A new rescue of the bourgeois regime at the expense of the proletariat must no longer be possible. Today, when all parties strive to mobilize the proletariat under the flag of one of the belligerents, we must mobilize it under the flag of the Revolution, which admits neither German military and political domination nor Anglo-Saxon or Russian military and political domination. Against the watchword of national unity, which for us is translated into the formula “let the proletariat bleed itself dry so that order may be saved”, we launch the watchword of the class struggle, prelude and instrument of the revolutionary seizure of power.

The situation, although fraught with difficulties, is not compromised. The Italian crisis is part of a European crisis, or rather a world crisis, which will soon spread to Germany, France and the Balkans, and will not fail to infect those same armies of occupation that Berlin, London and Washington are today maneuvering as instruments of anti-proletarian reaction, and to provoke in bureaucratized Russia a healthy revolutionary revival. Far from attenuating them, the German and Anglo-Saxon occupation deepens the internal contrasts of a Europe horribly upset by the war, and hastens in spite of all bourgeois maneuvers the hour of international revolution. In this eve of laborious gestation, the Italian proletariat must become the vanguard for this world upheaval.
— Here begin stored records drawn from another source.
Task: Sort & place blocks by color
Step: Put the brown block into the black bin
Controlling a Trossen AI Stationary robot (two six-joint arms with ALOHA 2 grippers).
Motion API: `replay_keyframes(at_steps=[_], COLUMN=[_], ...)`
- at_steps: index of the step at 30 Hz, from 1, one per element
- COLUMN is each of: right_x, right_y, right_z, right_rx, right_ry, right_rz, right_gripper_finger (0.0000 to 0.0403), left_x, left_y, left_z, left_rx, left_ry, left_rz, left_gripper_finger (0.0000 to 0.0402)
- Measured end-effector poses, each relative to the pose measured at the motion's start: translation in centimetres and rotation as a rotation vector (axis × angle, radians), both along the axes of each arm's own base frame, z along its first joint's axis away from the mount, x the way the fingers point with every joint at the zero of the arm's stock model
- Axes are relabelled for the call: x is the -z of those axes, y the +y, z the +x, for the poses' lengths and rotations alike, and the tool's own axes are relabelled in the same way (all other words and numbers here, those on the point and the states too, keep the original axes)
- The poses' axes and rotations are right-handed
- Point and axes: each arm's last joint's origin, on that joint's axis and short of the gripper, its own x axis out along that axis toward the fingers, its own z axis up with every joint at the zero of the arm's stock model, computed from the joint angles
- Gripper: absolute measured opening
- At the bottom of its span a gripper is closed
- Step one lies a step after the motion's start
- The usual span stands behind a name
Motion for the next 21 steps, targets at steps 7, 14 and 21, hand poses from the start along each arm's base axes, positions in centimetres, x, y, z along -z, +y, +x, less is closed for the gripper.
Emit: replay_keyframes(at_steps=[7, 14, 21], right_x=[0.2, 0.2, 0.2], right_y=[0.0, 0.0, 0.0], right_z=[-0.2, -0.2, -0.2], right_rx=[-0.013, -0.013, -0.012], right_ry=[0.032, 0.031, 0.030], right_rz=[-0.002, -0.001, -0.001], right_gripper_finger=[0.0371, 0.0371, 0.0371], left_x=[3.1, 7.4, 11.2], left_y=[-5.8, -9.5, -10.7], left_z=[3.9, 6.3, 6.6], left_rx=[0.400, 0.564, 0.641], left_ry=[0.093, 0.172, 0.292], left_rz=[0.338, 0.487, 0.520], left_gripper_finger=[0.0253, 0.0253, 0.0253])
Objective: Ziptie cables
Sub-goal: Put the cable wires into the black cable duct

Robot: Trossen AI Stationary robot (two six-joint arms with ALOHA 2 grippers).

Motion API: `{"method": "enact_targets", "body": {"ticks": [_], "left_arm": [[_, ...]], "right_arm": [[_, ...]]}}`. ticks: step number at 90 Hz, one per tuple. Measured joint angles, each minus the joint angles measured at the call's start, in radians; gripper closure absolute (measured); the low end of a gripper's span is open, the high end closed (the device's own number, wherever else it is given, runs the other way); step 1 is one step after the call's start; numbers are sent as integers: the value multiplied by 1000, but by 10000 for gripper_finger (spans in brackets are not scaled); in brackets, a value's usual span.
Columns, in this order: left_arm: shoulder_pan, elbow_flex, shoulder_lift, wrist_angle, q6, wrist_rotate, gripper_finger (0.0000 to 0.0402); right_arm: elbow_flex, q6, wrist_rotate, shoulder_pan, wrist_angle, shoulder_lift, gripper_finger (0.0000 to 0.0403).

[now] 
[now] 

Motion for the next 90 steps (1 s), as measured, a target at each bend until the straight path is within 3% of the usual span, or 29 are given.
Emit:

Shortly after the fall of fascism, we affirmed that the crisis could not and should not stop at the restoration of constitutional liberties, and that only the proletariat – not the bourgeoisie, nor the monarchy, nor the Church – had the right to have a decisive say in it. Opportunism, by preventing the proletariat from doing it, has served, as yesterday and as always, the interests of the class enemy.

Let the Italian workers take note of this and draw the necessary consequences.
October 1943
Long live the proletarian revolution! Long live communism!